WHAT IS REQUIRED —
A faithful copy of the entries is required, with no images in it.

Recorded data —
_ _ _ _
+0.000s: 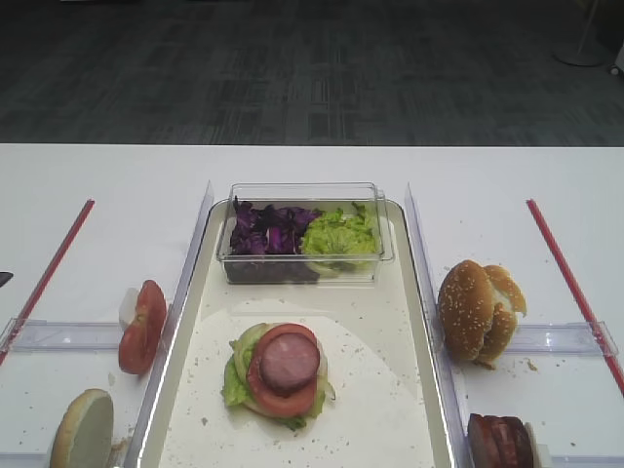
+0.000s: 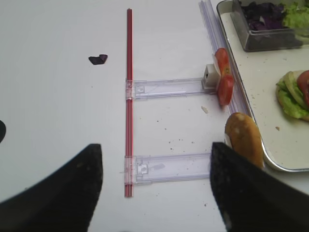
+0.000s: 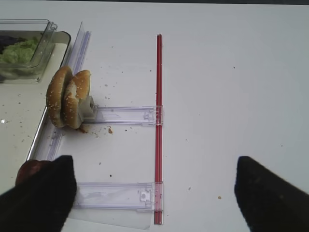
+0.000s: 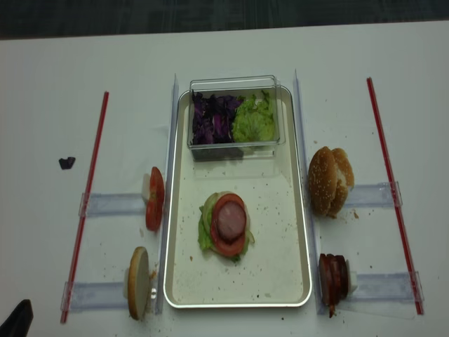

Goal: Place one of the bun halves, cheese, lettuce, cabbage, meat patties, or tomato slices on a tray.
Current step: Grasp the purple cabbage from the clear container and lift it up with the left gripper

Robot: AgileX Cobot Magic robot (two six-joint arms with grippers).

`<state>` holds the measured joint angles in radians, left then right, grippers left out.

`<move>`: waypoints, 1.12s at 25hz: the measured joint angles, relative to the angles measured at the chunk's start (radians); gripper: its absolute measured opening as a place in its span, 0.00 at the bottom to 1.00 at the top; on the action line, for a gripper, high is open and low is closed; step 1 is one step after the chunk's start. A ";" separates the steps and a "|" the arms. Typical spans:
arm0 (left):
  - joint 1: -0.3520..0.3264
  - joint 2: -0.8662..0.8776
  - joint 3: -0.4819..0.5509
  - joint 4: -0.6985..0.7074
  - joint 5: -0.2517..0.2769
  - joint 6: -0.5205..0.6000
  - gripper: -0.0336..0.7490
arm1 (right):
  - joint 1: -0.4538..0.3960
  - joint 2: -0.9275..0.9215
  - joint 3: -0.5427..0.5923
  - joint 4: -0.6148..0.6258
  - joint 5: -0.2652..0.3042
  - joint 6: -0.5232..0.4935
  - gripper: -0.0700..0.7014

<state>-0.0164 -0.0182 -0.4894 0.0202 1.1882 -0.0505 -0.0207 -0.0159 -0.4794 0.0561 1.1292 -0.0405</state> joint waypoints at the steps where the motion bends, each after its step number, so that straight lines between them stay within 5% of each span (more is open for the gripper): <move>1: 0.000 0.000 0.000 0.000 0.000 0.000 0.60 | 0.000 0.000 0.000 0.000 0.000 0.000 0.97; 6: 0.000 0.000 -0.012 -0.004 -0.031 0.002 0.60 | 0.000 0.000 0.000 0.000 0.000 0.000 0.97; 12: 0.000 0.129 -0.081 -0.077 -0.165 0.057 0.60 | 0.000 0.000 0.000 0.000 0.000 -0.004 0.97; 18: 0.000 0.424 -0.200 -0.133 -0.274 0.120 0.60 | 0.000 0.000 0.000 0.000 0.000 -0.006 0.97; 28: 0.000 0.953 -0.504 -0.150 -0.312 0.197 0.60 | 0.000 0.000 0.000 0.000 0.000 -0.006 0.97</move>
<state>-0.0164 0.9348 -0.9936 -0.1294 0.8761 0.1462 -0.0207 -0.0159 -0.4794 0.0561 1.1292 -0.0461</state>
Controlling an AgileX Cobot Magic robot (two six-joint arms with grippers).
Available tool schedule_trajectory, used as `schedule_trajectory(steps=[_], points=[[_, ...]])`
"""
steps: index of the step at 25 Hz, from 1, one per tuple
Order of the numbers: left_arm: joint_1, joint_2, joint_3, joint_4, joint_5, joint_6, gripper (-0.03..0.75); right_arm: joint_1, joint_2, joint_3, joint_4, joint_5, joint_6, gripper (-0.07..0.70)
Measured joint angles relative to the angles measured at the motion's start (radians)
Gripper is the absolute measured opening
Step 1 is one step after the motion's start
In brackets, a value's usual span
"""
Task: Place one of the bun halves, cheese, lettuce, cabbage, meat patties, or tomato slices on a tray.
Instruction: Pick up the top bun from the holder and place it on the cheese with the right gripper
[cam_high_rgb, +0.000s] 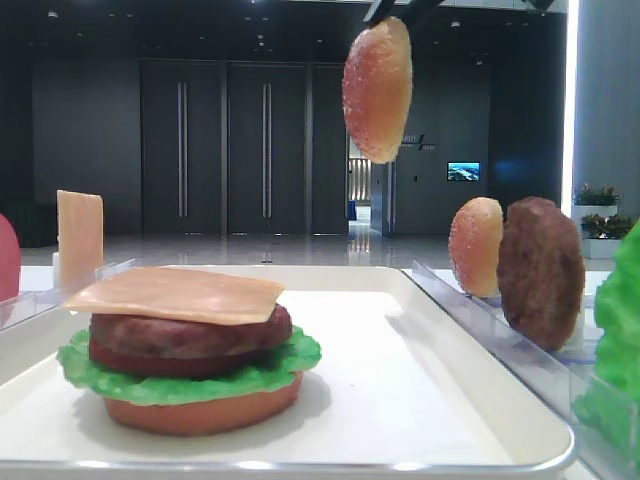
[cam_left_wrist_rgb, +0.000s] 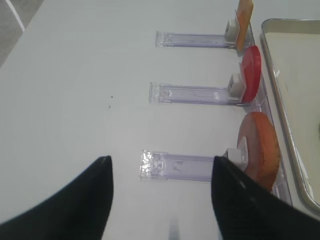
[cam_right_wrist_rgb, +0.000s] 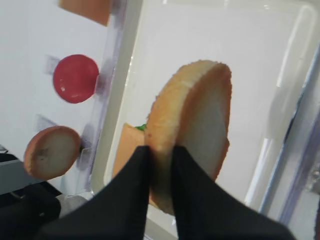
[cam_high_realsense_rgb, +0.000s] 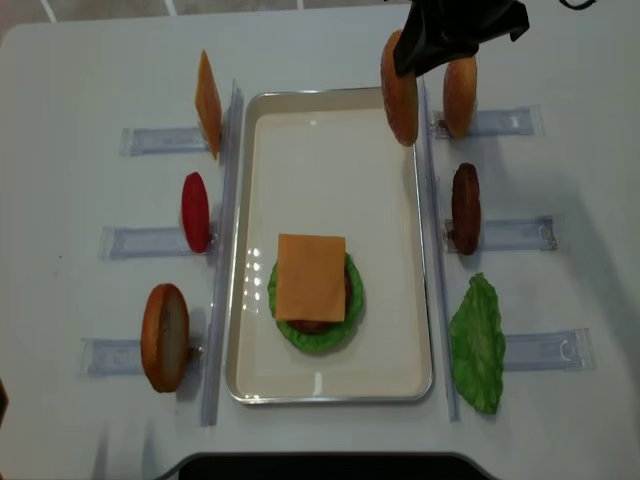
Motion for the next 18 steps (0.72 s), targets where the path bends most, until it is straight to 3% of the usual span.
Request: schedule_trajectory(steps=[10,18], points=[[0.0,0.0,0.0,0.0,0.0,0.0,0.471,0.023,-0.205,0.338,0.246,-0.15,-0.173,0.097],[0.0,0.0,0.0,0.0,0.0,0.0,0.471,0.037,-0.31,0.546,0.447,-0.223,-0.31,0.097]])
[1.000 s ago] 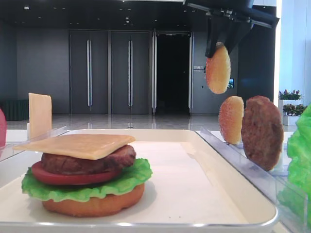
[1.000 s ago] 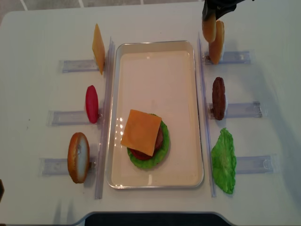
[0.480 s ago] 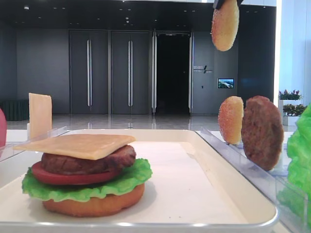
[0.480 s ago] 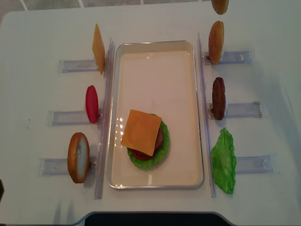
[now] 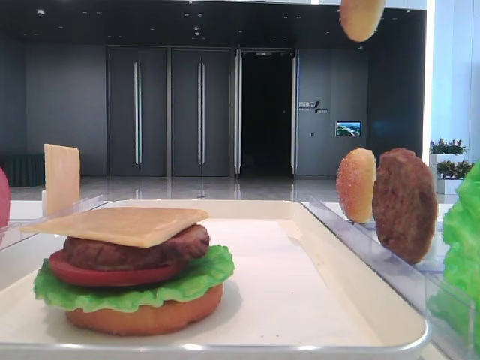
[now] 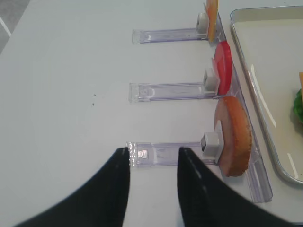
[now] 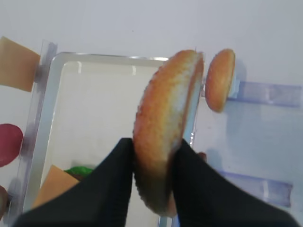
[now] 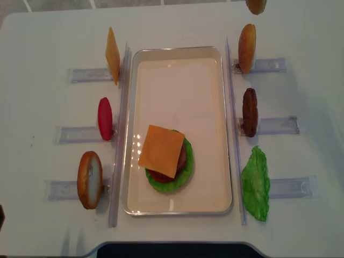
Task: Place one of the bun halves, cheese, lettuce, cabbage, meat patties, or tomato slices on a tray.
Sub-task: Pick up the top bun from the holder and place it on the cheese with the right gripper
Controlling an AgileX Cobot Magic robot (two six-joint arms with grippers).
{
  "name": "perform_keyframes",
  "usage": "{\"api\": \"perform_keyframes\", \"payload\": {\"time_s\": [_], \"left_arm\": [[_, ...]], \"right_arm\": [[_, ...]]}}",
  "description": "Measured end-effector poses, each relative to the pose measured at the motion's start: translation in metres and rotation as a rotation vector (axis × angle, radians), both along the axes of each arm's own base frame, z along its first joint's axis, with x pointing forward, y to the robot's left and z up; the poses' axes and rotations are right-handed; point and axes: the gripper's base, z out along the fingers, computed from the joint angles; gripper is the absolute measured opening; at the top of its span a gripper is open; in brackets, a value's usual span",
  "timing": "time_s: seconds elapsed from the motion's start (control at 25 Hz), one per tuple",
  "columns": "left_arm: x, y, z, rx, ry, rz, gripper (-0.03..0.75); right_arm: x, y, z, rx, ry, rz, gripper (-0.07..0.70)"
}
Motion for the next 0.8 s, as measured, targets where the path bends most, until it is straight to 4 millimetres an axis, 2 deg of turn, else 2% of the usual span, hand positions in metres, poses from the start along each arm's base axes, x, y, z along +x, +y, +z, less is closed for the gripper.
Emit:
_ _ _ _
SOLVED PROBLEM —
+0.000s: 
+0.000s: 
+0.000s: 
+0.000s: 

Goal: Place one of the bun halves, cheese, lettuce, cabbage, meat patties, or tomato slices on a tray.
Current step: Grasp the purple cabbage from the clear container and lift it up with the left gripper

Robot: AgileX Cobot Magic robot (two six-joint arms with grippers).

`<state>` holds the measured joint angles in radians, left then right, grippers left out.

`<move>`: waypoints, 1.12s at 25hz: the measured joint angles, relative to the angles measured at the chunk's start (radians); gripper: its absolute measured opening as a place in its span, 0.00 at the bottom to 1.00 at the top; on the action line, for a gripper, high is open and low is closed; step 1 is one step after the chunk's start. A ";" separates the steps and a "|" the arms. Typical spans:
arm0 (left):
  - joint 1: -0.3520..0.3264
  - joint 2: -0.8662..0.8776
  - joint 3: -0.4819..0.5509
  - joint 4: -0.6985..0.7074
  - joint 5: -0.2517..0.2769
  - joint 6: -0.5205..0.6000
  - gripper: -0.0336..0.7490
arm1 (right):
  - joint 1: -0.4538..0.3960
  - joint 2: -0.9275..0.9215
  - joint 3: -0.5427..0.5923
  - joint 4: -0.6148..0.6258
  - joint 5: -0.2652..0.3042
  - joint 6: -0.5232..0.4935
  - gripper: -0.0700..0.7014

<state>-0.0164 -0.0182 -0.4894 0.0202 1.1882 -0.0505 -0.0207 -0.0159 -0.4794 0.0561 1.1292 -0.0405</state> joint waypoints at the steps where the motion bends, each after its step number, so that straight lines between them stay within 5% of each span (more is open for the gripper): <move>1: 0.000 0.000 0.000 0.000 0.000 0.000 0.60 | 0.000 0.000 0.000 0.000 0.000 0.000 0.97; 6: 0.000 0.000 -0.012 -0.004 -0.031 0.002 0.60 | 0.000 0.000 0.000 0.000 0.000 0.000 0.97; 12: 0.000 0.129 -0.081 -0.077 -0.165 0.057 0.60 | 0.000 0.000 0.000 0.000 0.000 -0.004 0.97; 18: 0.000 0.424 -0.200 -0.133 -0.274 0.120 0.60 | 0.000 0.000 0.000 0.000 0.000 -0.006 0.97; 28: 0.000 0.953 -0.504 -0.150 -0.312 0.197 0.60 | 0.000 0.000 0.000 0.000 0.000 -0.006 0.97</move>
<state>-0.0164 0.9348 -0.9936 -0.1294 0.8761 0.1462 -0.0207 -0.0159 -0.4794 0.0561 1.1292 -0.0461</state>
Controlling an AgileX Cobot Magic robot (two six-joint arms with grippers).
Available tool schedule_trajectory, used as `schedule_trajectory(steps=[_], points=[[_, ...]])`
"""
steps: index of the step at 25 Hz, from 1, one per tuple
Order of the numbers: left_arm: joint_1, joint_2, joint_3, joint_4, joint_5, joint_6, gripper (-0.03..0.75); right_arm: joint_1, joint_2, joint_3, joint_4, joint_5, joint_6, gripper (-0.07..0.70)
Measured joint angles relative to the angles measured at the motion's start (radians)
Gripper is the absolute measured opening
Step 1 is one step after the motion's start
In brackets, a value's usual span
"""
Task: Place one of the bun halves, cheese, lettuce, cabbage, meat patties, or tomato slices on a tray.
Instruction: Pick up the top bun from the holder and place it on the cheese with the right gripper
[cam_high_rgb, +0.000s] 
[cam_left_wrist_rgb, +0.000s] 
[cam_right_wrist_rgb, +0.000s] 
[cam_high_realsense_rgb, +0.000s] 
Motion for the next 18 steps (0.72 s), targets where the path bends most, until it is straight to 3% of the usual span.
Request: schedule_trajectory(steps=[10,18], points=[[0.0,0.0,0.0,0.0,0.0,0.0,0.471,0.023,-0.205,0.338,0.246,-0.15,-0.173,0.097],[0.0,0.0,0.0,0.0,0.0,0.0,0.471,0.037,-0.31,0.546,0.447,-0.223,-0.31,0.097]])
[1.000 s ago] 
[1.000 s ago] 
[0.480 s ago] 
[0.480 s ago] 
[now] 
[now] 
[now] 
[now] 
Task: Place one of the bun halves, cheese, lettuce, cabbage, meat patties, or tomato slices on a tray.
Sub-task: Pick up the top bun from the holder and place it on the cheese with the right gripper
Controlling an AgileX Cobot Magic robot (two six-joint arms with grippers).
{
  "name": "perform_keyframes",
  "usage": "{\"api\": \"perform_keyframes\", \"payload\": {\"time_s\": [_], \"left_arm\": [[_, ...]], \"right_arm\": [[_, ...]]}}",
  "description": "Measured end-effector poses, each relative to the pose measured at the motion's start: translation in metres and rotation as a rotation vector (axis × angle, radians), both along the axes of each arm's own base frame, z along its first joint's axis, with x pointing forward, y to the robot's left and z up; the poses' axes and rotations are right-handed; point and axes: the gripper's base, z out along the fingers, computed from the joint angles; gripper is the absolute measured opening; at the top of its span a gripper is open; in brackets, a value's usual span",
  "timing": "time_s: seconds elapsed from the motion's start (control at 25 Hz), one per tuple",
  "columns": "left_arm: x, y, z, rx, ry, rz, gripper (-0.03..0.75); right_arm: x, y, z, rx, ry, rz, gripper (-0.07..0.70)"
}
Motion for the next 0.8 s, as measured, targets where the path bends most, until it is straight to 4 millimetres an axis, 2 deg of turn, else 2% of the usual span, hand positions in metres, poses from the start along each arm's base axes, x, y, z along +x, +y, +z, less is closed for the gripper.
Emit:

The output is complete.